Northern Powergrid’s submission to Ofgem says this cellular approach will empower communities to “reflect their needs and ambitions, with less centralised DNO decision making, while still preventing unintended consequences for the wider system.”
The four-year project will take place in three phases. In the first, Northern Powergrid will design and develop the architecture and solutions for the delivery of cellular community DSO functions, including analysis and control software and hardware requirements for network monitoring and control.
“Novel predictive and decision-making algorithms that incorporate machine-learning and data science are likely to be very important for community DSO operation, as there is only partial visibility and controllability of low-voltage networks,” the document explains. “This work package will include simulation and trialling of the developed approaches within a virtual modelled environment.”
In the second phase, the DNO will select four communities from across its region, some urban and some rural, to take part in the project.

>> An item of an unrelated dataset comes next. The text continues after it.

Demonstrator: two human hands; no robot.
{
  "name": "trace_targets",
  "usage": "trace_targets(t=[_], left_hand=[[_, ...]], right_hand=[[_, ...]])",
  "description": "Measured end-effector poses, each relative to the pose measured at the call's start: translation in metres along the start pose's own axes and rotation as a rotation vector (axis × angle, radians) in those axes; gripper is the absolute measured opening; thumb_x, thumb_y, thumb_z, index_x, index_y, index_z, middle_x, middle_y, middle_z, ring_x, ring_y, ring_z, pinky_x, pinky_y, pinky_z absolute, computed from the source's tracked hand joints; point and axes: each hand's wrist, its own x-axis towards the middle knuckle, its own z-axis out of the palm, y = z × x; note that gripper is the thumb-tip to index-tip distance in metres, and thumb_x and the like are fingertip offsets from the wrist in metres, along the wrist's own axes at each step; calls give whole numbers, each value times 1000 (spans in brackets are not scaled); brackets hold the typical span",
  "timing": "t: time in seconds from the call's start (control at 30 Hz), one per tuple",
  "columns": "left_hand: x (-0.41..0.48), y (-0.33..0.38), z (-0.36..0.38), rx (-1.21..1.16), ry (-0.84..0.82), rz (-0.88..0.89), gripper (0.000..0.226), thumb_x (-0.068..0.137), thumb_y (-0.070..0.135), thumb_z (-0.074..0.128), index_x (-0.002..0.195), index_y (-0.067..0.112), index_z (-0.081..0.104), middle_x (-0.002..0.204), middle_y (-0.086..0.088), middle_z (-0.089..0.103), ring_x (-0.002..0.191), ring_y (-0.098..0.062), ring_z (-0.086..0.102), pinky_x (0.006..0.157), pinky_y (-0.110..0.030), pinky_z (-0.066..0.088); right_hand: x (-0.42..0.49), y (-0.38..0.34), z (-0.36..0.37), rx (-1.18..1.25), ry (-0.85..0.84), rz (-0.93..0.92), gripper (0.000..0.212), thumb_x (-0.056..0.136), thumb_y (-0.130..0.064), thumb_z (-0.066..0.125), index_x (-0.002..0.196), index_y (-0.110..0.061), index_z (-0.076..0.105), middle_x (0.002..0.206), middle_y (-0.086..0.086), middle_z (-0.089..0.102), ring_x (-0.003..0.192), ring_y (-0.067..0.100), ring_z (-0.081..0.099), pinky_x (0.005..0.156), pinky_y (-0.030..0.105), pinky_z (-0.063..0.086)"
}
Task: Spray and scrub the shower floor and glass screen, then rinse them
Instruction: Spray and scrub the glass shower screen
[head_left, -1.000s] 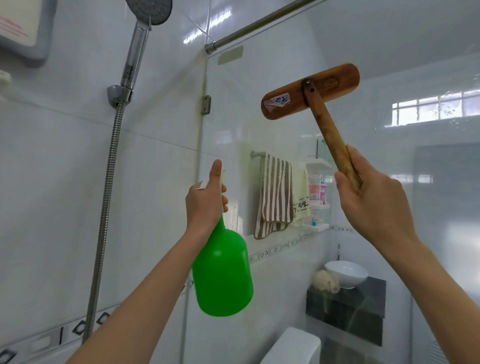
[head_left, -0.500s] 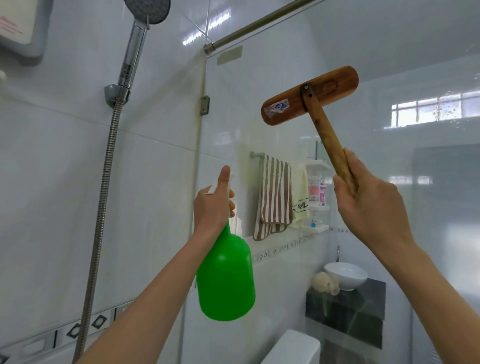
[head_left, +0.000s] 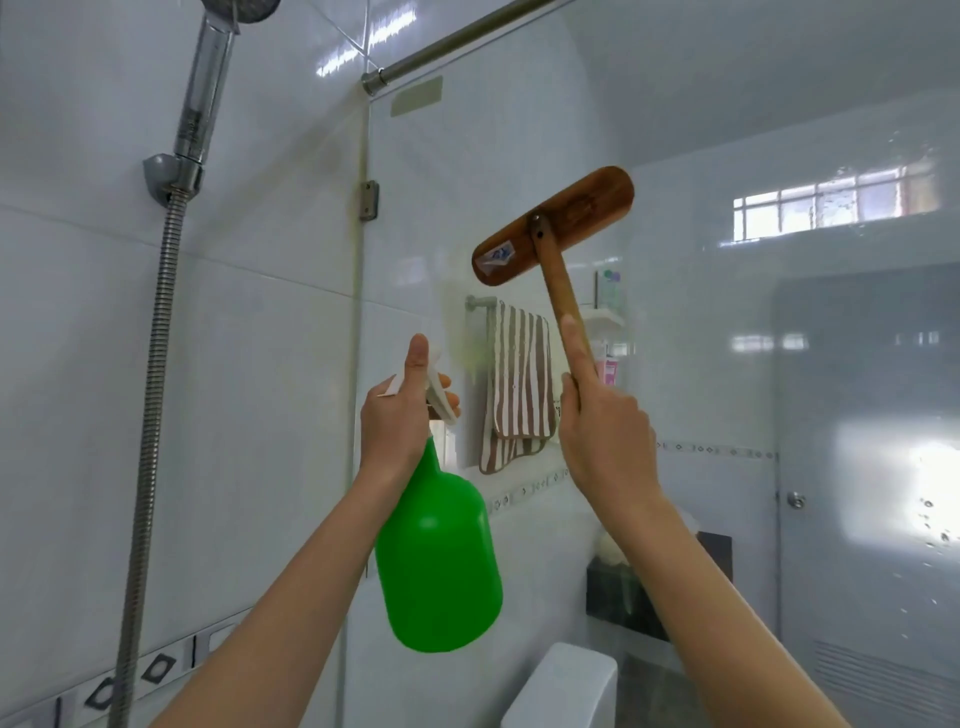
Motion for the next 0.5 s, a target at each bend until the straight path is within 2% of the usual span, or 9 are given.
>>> trace_targets(t=[0.03, 0.1, 0.13, 0.23, 0.3, 0.37, 0.43, 0.5], left_hand=[[0, -1, -1, 0, 5, 3, 48, 94, 64, 41, 83, 25, 67, 69, 2, 69, 65, -18, 66, 74, -32, 54], [3, -3, -4, 3, 34, 7, 45, 93, 65, 43, 77, 28, 64, 53, 8, 62, 57, -15, 58, 71, -36, 54], [5, -4, -6, 1, 47, 7, 45, 92, 65, 44, 78, 28, 65, 52, 9, 61, 57, -15, 58, 71, -36, 53], [16, -5, -18, -48, 31, 18, 47, 92, 64, 45, 89, 24, 70, 74, 2, 71, 68, -17, 68, 76, -28, 53], [21, -5, -28, -37, 26, 45, 44, 92, 65, 44, 88, 28, 69, 75, 0, 69, 67, -17, 67, 72, -27, 51], [23, -8, -36, -22, 52, 57, 41, 92, 65, 44, 85, 31, 68, 69, 2, 63, 59, -16, 61, 65, -28, 50], [29, -11, -44, -2, 61, 43, 46, 91, 66, 44, 86, 28, 70, 68, 2, 64, 60, -17, 61, 66, -30, 51], [35, -13, -50, 27, 43, 21, 58, 90, 70, 42, 88, 21, 73, 73, -1, 72, 71, -20, 69, 74, -30, 52]], right_hand=[[6, -2, 3, -2, 7, -14, 57, 105, -25, 32, 153, -34, 4, 63, -1, 46, 45, 5, 40, 47, 22, 44], [35, -10, 6, -41, 40, -38, 56, 105, -24, 30, 153, -34, 5, 65, -1, 44, 48, 5, 40, 44, 19, 35], [50, -14, 4, -65, 47, -39, 56, 105, -23, 30, 154, -34, 5, 64, -2, 41, 49, 5, 38, 43, 19, 31], [50, -13, 4, -42, 62, -8, 56, 104, -24, 31, 153, -35, 6, 61, -2, 41, 46, 6, 37, 42, 17, 26], [7, -3, 11, 39, 25, 12, 57, 103, -31, 31, 151, -39, 2, 61, -3, 46, 44, 5, 40, 42, 15, 35], [-36, -1, 17, 79, -39, 25, 60, 102, -35, 32, 148, -44, -5, 68, -2, 55, 47, 6, 49, 49, 18, 49], [-23, -10, 26, 50, -27, 0, 60, 103, -32, 33, 149, -42, -5, 68, 1, 56, 50, 9, 53, 54, 25, 55], [26, -30, 34, -44, 6, 6, 58, 105, -24, 31, 152, -38, 1, 63, 1, 50, 51, 14, 54, 55, 34, 56]])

Although they haven’t “signed anybody up on the dotted line,” Miller says they have already identified some potential communities.
“This won’t be a hard sell,” adds Glendinning. “There’s plenty of communities out there that want to do this type of thing and find some networks a bit of an issue to deal with.”
Northern Powergrid will conduct field trials over a period up to three years using an iterative approach of trial, review and modify. This will include multi-cell management of a section of network using adjacent cells and the simulated management of cells across a broader network area.
In the third stage, Northern Powergrid will analyse the findings and identify the necessary regulatory changes and commercial arrangements to roll out the model as business-as-usual.
“There are some technical challenges around data and control of the equipment but the biggest challenge is a regulatory and commercial one,” says Glendinning.
“I think the commercial and regulatory issues that will come out of the back end of this are probably where the biggest prize is”.